During these time Hanumant Pratap Singh (father of Lal Pratap Singh) was the Talukdar of Kalakankar.

The East India Company had enforced a system of taxation called "Mahalwari", which involved constantly increasing revenue demands with consequences disastrous to the landlords and farmers.

Their increasing indebtness led to dissatisfaction and the Talukdars sided with the Begum to reinstate the Nawab and overthrow the British. Their trained armies stood ready to assist Awadh at short notice.

== Pratap Jang Contingent ==
At the behest of the Begum, Hanumant Singh raised a battalion of 1000 soldiers under the command of his eldest son Lal Pratap Singh. This battalion, called "Pratap Jang" rose to action in February 1858 when the British under Colin Campbell, 1st Baron Clyde and Commander-in-Chief, India attempted the Capture of Lucknow.

Lord Campbell was aided by a Gurkha battalion and two Company battalions. The three forces summoned by the Begum, including the one from Kalakankar camped at Chanda in Sultanpur district of Uttar Pradesh awaiting the signal for battle.
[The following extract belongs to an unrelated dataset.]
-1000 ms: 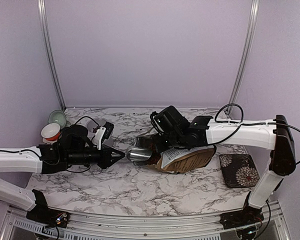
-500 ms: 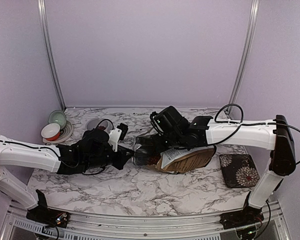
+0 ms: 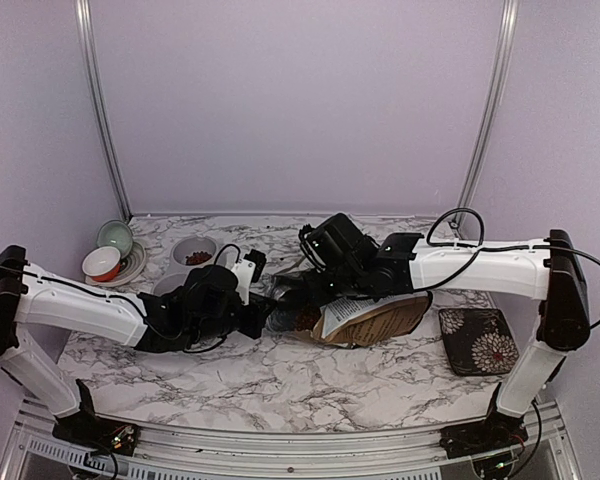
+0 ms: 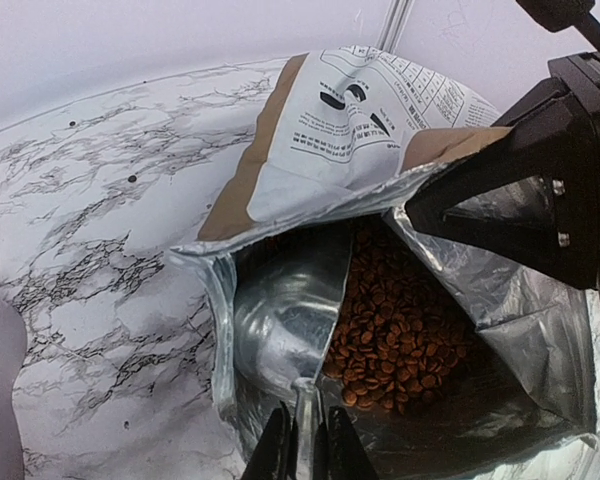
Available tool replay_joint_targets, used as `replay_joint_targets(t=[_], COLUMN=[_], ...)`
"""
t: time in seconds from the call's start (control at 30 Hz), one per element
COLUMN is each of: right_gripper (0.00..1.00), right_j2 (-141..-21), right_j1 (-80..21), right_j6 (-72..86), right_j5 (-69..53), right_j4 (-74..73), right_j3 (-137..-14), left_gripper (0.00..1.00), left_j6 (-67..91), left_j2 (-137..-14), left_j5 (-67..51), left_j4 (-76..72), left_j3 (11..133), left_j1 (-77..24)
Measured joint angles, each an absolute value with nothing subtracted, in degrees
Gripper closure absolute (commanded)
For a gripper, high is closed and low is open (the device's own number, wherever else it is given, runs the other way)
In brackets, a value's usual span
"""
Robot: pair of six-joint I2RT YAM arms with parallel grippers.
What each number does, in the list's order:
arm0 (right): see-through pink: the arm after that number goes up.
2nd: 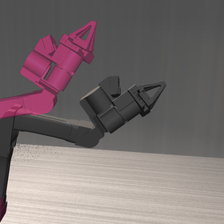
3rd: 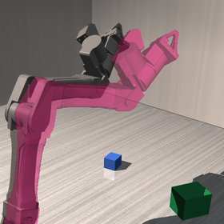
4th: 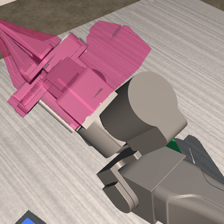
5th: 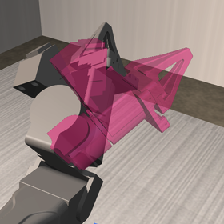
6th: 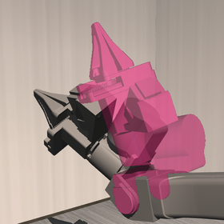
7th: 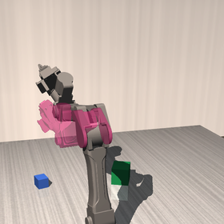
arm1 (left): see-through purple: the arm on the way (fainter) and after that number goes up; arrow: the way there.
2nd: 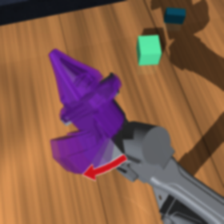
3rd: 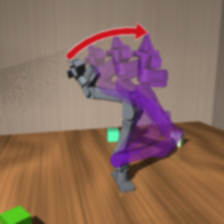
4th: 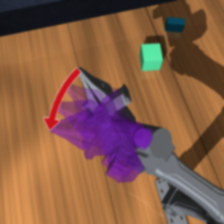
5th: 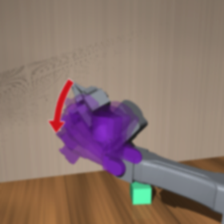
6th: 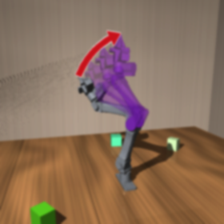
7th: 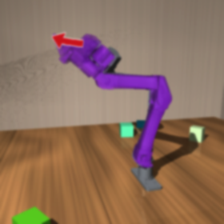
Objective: Serve the pet food
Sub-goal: Insert the spatula into the pet food bag, then collect the pet food from the pet food bag.
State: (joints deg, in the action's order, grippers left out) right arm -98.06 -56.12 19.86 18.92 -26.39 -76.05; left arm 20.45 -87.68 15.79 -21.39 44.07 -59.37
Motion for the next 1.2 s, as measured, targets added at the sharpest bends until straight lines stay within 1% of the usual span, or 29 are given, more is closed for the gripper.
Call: replay_joint_targets(t=[0.27, 0.47, 1.2], right_gripper=[1.0, 1.0, 1.0], right_j2=[-98.06, -98.06, -98.37], right_j1=[-56.14, -56.14, -56.14], right_j6=[19.86, 19.84, 19.88], right_j5=[18.92, 18.94, 18.72], right_j4=[-26.39, -26.39, -26.57], right_j3=[-76.05, -76.05, -76.47], left_gripper=[1.0, 1.0, 1.0], left_j6=[20.93, 23.68, 37.8], left_j2=[-91.81, -92.44, -92.42], left_j5=[16.6, 16.1, 6.94], left_j4=[-23.2, -23.38, -23.49], left_j3=[46.33, 46.46, 43.94], left_j1=[-59.37, -59.66, -60.07])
On 19 February 1858, as the 'Pratap Jang' contingent sat down to breakfast, the army of East India Company attacked them. The soldiers of the 'Pratap Jang' picked up whatever weapon came to hand and pitched into the battle until ammunition ran out. Reinforcements were cut off by the Company troops and scattered remnants of other forces of the Talukdars had been forced to retreat.

== Killed by British ==

Lal Pratap Singh was advised to withdraw so that he could fight another day but the young warrior Lal Pratap led his troop into the final battle, of which the result was inevitable. many Indian soldiers and warriors died that day, among them was Lal Pratap Singh for whom a glorious death was preferable to the shame of cowardice. The humiliation inflicted on his body by the company troop commanders could not decimate the glory of great warrior Lal Pratap Singh. His untimely death devastated his father Hanumant Singh.

He left behind a young widow princess Diggach Kunwari and a son Raja Rampal Singh Singh who born in August 1848.
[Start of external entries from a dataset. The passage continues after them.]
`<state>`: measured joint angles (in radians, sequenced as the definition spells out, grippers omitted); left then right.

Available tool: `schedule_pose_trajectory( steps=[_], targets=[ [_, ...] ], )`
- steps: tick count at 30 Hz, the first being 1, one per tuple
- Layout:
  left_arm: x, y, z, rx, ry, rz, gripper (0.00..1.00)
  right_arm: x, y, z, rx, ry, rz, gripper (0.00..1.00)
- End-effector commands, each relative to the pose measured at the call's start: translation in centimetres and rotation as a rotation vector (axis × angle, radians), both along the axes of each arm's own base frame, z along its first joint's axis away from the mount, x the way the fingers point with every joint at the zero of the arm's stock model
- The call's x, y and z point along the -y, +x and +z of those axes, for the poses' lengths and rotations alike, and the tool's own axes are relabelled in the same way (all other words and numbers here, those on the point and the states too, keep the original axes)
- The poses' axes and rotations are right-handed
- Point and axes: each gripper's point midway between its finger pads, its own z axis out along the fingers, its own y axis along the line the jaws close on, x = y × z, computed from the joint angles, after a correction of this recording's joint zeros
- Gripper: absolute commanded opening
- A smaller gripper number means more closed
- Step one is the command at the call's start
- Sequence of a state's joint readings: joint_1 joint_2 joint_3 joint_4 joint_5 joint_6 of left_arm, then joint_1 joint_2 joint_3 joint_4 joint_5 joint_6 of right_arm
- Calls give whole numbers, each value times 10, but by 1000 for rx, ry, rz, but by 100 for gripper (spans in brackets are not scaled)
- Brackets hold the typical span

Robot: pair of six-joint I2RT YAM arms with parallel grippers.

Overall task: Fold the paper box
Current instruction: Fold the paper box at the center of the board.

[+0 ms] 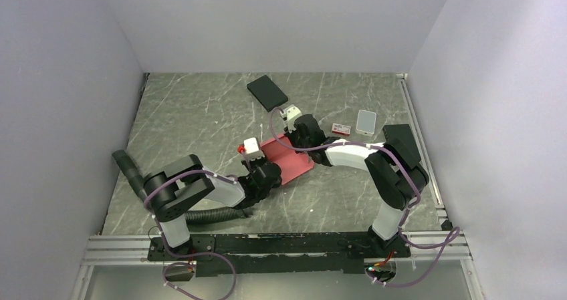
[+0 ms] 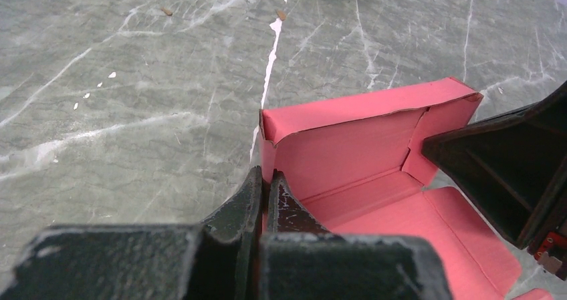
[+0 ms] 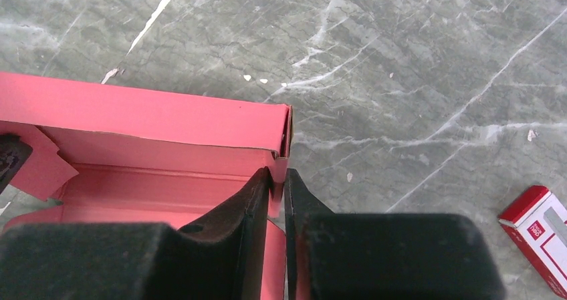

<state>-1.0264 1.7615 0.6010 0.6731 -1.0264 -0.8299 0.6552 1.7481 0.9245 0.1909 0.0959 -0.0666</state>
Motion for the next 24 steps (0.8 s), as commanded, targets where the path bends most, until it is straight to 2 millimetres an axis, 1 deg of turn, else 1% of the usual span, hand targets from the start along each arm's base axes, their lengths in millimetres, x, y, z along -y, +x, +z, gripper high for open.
schedule_pose_trajectory(
  steps=[1, 2, 5, 7, 11, 14, 17, 18, 21, 24],
  targets=[
    [33, -18, -14, -113, -92, -145, 0, 3, 18, 19, 70, 19, -75, 6],
    [33, -19, -14, -118, -97, -142, 0, 10, 22, 18, 78, -9, -110, 0],
    [31, -20, -10, -128, -112, -127, 0, 23, 31, 18, 107, -86, -181, 0],
    [29, -20, -7, -132, -122, -116, 0, 26, 33, 16, 108, -124, -195, 0],
    [32, -21, -4, -132, -140, -127, 0, 19, 28, 7, 86, -144, -156, 0],
    [33, -21, -3, -133, -144, -133, 0, 5, 21, 6, 65, -106, -92, 0],
    [32, -20, -4, -136, -146, -131, 0, -9, 12, 9, 39, -51, -24, 10],
    [32, -20, -4, -136, -146, -129, 0, -10, 11, 11, 44, -46, -14, 13],
    [29, -20, -6, -143, -143, -120, 0, -13, 9, 14, 41, -32, 4, 16],
    [27, -20, -8, -148, -142, -112, 0, -12, 10, 15, 47, -36, 4, 19]
  ],
)
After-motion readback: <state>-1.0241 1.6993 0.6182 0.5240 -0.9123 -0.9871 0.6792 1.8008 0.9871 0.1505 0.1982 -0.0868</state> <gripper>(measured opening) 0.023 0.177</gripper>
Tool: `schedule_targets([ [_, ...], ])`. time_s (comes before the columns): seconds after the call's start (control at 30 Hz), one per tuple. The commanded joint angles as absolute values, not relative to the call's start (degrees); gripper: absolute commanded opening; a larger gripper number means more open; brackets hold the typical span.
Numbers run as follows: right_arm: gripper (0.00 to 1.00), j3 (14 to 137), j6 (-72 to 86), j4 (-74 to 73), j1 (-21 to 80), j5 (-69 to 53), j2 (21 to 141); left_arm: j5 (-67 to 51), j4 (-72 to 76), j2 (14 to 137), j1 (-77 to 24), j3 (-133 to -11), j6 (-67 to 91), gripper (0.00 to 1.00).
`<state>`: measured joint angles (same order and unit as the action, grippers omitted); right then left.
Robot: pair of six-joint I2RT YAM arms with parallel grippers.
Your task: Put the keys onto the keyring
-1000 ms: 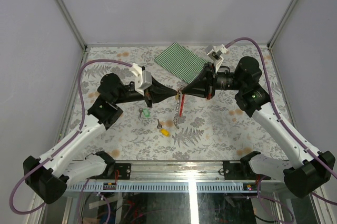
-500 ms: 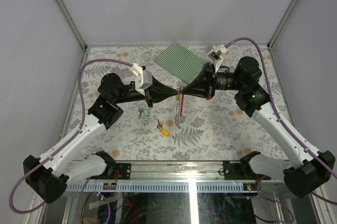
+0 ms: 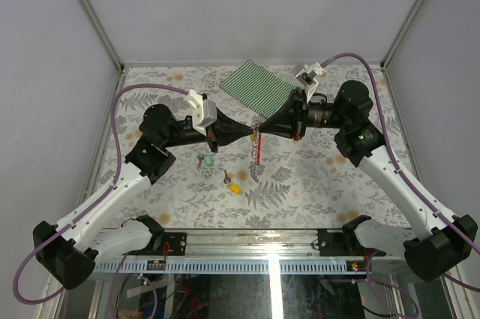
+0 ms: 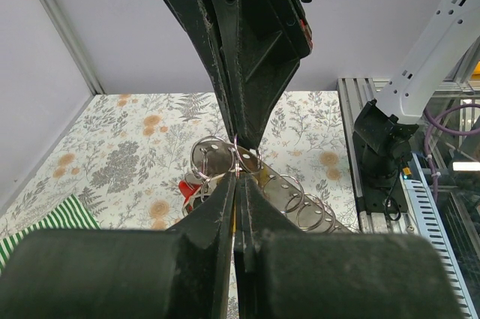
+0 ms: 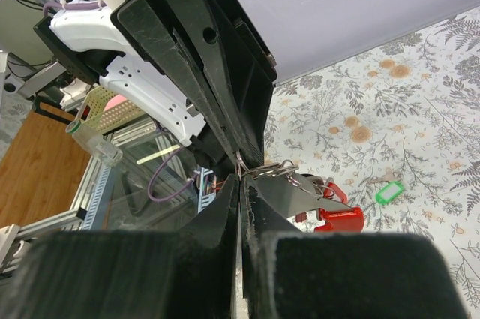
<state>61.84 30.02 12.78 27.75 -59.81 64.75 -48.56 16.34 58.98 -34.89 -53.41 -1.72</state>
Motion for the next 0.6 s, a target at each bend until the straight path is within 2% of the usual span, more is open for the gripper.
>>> schedule_targets([
  [0.0, 0.00, 62.4, 30.2, 16.3, 28.0, -56.6, 63.6, -49.0, 21.2, 58.1, -35.7, -54.1, -1.0, 0.00],
  [0.57, 0.00, 62.6, 30.3, 15.7, 28.0, -53.2, 62.4, -48.7, 20.4, 57.4, -35.7, -53.7, -1.6, 0.00],
])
Lal Pratap Singh led a disciplined life and has been remembered by later generations.

== Commemoration ==

=== Postage stamp ===
The government of India commemorated Lal Pratap Singh by issuing a postage stamp and accompanying first day cover were designed by artist Suresh Kumar and Alka Sharma. The stamp is printed by Security Printing Press in Hyderabad.

=== Book ===
In 2023, Souhardya De published a historical fiction work called Pratap Jung: the Ultimate Sacrifice, inspired by Lal Pratap Singh. The book was published as part of India's 75th anniversary of Independence by the National Book Trust.